La mujer policía le entregó la cámara a Alice, quien fotografió el hallazgo. Luego, dejó la cámara y, deslizando un lápiz con cuidado por debajo de la mano del cadáver, la apartó hasta que pudo ver el papel. Con unas pinzas, lo tomó delicadamente.
–Es un pedazo de papel doblado –observó Alice, con el ceño fruncido–. Gracias a Dios que no ha llovido.
–Sí –dijo Kilraven, sin apartar la vista del papel.
–Tienes buena vista –dijo Alice, sonriendo.
–Es por mi sangre Lakota –dijo Kilraven–. Soy un rastreador nato. Mi tatarabuelo estuvo en la batalla de Little Big Horn.
–No preguntaré de qué lado luchaba –murmuró Alice.
–No tengo nada que ocultar. Mi tatarabuelo pertenecía al grupo de Caballo Loco.
–Eh, yo he leído sobre eso –intervino la mujer policía–. Los hombres del general Custer fueron derrotados.
–Los cheyenne contaron que un oficial blanco murió en el río en el primer combate –explicó Kilraven–. El oficial fue recogido por sus hombres, pero la pérdida hizo que los ánimos decayeran y que no lucharan con tanta bravura. Tiene sentido que ese oficial hubiera sido Custer. Si hubiera habido una carga, él la habría dirigido.
–¡Nunca había leído que Custer muriera al principio de la contienda! –exclamó la policía.

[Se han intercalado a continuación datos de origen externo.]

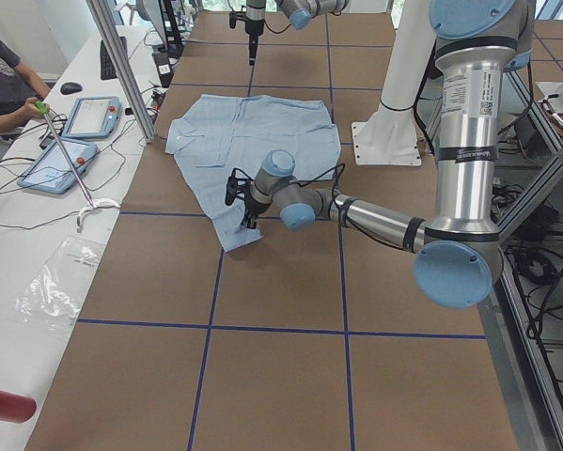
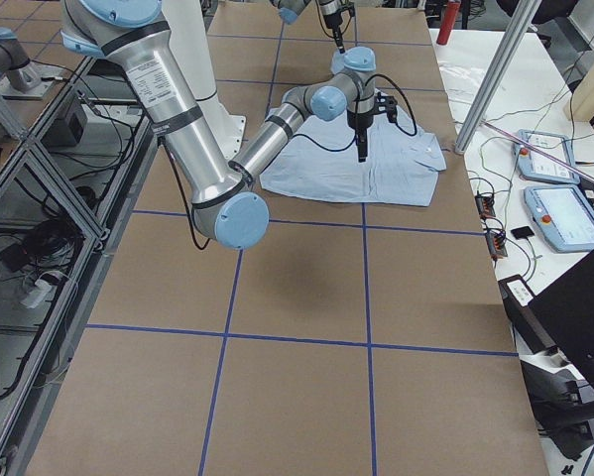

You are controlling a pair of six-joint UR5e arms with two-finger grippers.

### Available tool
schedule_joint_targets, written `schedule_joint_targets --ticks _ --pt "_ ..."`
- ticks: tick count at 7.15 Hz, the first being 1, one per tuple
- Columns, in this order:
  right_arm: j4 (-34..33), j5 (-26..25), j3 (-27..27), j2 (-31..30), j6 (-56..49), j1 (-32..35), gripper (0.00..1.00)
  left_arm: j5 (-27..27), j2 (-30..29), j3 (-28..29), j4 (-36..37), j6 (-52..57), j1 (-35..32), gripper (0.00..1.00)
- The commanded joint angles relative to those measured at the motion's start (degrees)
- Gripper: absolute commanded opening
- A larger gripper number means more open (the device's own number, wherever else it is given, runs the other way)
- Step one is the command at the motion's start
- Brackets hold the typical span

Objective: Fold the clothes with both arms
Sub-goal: 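Grasp the other sleeve cuff with the left gripper and fold it across the chest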

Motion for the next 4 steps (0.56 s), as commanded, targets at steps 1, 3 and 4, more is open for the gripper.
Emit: schedule_joint_targets --ticks 1,3,4 --pt "-1.8 0.1 3.6 -8.8 -12.1 4.0 1.00 0.9 -15.9 -1.9 16.3 -8.2 0.0 0.00" --pt "-1.2 2.1 6.8 -16.9 -18.5 7.6 1.00 -0.4 -34.3 4.3 26.2 -19.6 0.9 0.00" --pt "-0.4 3.1 7.9 -19.9 -19.5 8.3 1.00 -0.9 -43.3 11.0 25.7 -29.1 1.3 0.00"
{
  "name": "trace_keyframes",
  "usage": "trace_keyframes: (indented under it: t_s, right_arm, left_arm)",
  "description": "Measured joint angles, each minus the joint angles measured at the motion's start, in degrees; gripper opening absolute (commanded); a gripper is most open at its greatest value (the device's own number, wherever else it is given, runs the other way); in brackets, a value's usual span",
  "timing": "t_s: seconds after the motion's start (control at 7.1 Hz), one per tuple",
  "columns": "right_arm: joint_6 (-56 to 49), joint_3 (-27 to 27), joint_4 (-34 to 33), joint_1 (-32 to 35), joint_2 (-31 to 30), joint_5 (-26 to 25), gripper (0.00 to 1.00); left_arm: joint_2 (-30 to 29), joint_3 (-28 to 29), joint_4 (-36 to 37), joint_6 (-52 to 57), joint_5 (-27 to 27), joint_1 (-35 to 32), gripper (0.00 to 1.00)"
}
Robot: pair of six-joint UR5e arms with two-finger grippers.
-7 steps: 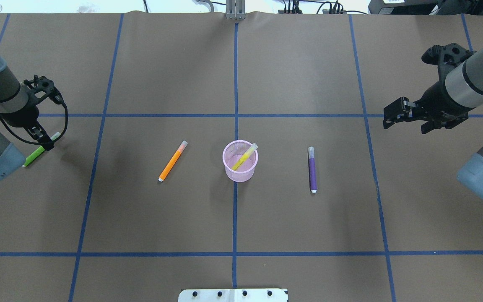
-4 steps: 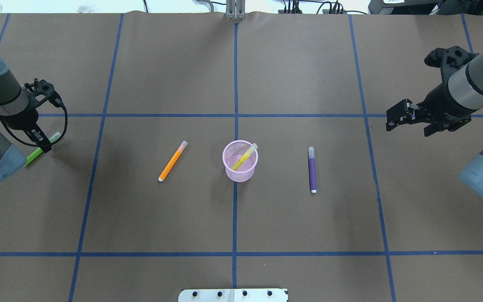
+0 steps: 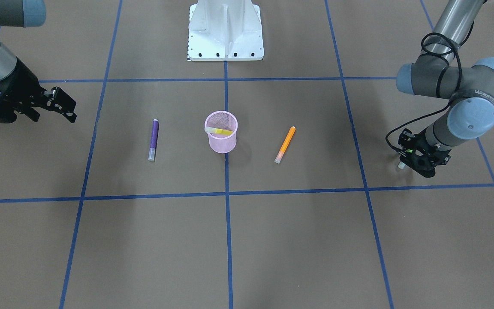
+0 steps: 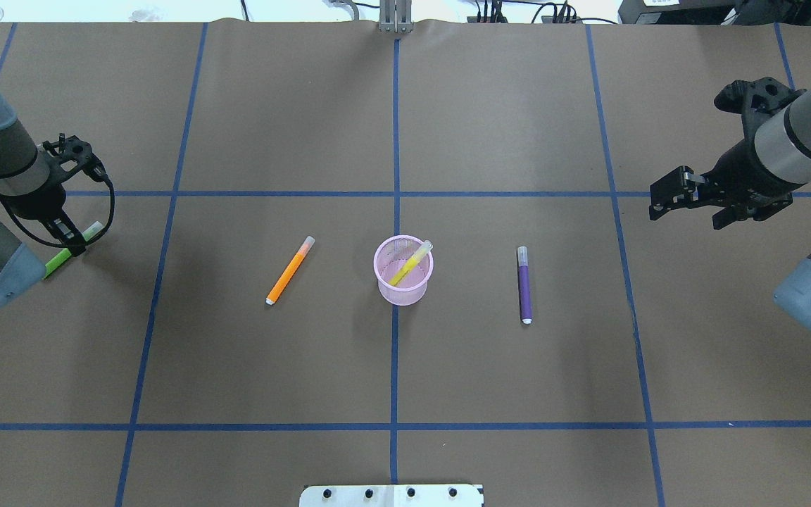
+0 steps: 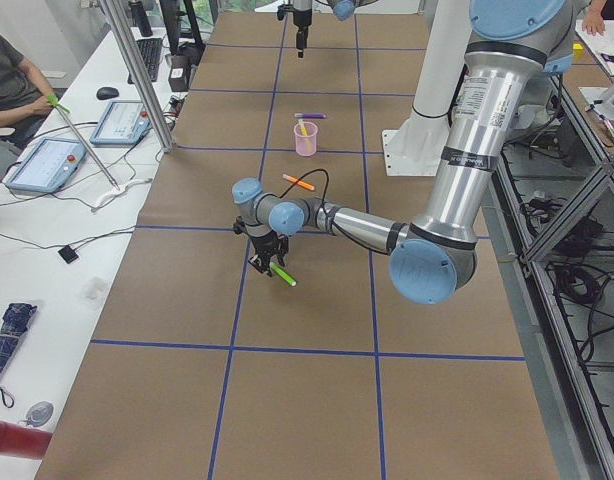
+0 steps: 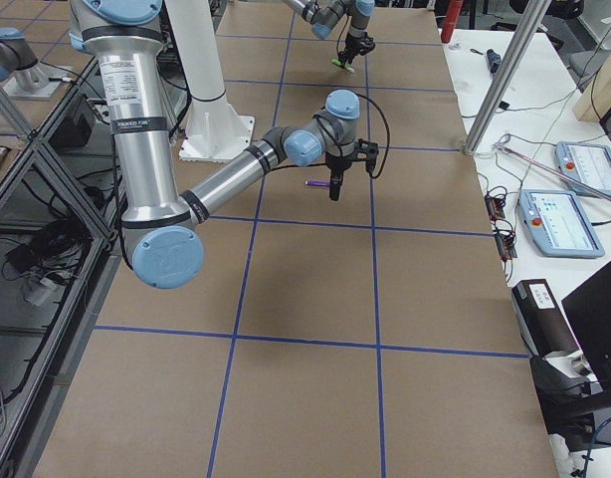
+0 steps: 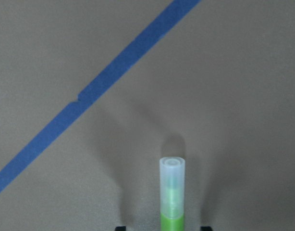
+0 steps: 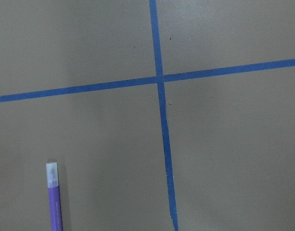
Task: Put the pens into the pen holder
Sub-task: 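Grasp green highlighter with left gripper while right gripper moves above purple marker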
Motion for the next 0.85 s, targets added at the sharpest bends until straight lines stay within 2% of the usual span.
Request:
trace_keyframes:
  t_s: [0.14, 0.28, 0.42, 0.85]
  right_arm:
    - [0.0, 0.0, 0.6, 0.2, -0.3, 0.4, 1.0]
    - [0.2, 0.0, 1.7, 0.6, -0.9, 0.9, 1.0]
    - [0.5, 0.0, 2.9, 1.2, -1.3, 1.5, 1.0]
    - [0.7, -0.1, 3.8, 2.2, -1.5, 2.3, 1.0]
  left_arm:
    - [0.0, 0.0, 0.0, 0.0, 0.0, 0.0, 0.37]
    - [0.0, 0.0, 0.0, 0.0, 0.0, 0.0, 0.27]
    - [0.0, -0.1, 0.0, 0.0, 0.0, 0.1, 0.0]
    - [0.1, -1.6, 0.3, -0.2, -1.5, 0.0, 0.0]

–Yo sólo he leído esa historia en un libro. Entrevistaron a un guerrero que estaba en el lado indio de la batalla y afirmó que Custer había muerto en el primer asalto –afirmó Kilraven–. El lado indio de la historia ha sido ignorado hasta hace poco. Dijeron que no habían sobrevivido testigos. ¡Mentira! Hubo varias tribus de testigos. Lo que pasa es que nadie pensó que sus historias merecieran ser escuchadas después de la batalla. Y no fue una masacre –añadió antes de que la mujer policía pudiera hablar–. Masacre es cuando matas a gente desarmada. Todos los hombres de Custer tenían armas.
–¿No has pensado en hacerte profesor de Historia? –bromeó la policía.
–La enseñanza es una profesión demasiado peligrosa. Por eso me alisté en la policía –repuso Kilraven.
–Pues son buenas noticias para la ley y el orden –dijo Alice–. Tienes buena vista.